[Task brief] If a line below contains "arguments", count it; then state how many such lines there are, and nothing else.

Dataset items
================

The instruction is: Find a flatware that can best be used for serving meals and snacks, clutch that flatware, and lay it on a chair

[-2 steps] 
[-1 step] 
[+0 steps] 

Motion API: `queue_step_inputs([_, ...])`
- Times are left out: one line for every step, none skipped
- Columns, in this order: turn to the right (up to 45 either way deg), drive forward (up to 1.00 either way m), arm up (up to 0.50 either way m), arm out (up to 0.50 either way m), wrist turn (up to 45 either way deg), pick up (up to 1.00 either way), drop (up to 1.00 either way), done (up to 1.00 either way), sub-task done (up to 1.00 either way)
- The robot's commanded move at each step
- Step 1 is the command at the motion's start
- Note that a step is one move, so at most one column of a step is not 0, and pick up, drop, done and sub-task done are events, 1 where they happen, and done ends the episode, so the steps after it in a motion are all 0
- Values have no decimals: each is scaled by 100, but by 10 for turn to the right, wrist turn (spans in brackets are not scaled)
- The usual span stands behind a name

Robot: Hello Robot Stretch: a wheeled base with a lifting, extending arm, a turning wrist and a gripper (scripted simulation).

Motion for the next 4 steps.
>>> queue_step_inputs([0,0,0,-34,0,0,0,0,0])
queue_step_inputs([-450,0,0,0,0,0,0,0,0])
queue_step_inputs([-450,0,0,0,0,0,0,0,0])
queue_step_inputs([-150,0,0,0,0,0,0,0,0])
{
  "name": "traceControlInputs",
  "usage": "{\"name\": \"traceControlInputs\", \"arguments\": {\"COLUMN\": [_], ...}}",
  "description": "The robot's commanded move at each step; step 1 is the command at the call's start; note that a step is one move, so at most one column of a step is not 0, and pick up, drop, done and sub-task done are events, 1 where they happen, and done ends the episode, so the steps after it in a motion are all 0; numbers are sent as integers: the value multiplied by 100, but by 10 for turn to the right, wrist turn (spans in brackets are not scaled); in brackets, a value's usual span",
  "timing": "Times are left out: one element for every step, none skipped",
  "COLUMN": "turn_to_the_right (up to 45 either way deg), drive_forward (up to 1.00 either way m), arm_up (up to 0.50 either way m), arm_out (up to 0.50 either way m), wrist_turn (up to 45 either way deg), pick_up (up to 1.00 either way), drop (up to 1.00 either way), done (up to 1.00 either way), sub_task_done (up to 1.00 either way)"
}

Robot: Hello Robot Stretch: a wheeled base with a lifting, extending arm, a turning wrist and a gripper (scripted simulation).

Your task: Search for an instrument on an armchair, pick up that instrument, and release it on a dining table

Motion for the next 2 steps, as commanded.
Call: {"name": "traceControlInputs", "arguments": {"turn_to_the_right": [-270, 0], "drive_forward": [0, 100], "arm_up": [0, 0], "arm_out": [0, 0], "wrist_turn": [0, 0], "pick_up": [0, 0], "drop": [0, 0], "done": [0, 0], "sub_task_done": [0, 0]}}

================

[Reply to the exercise] 2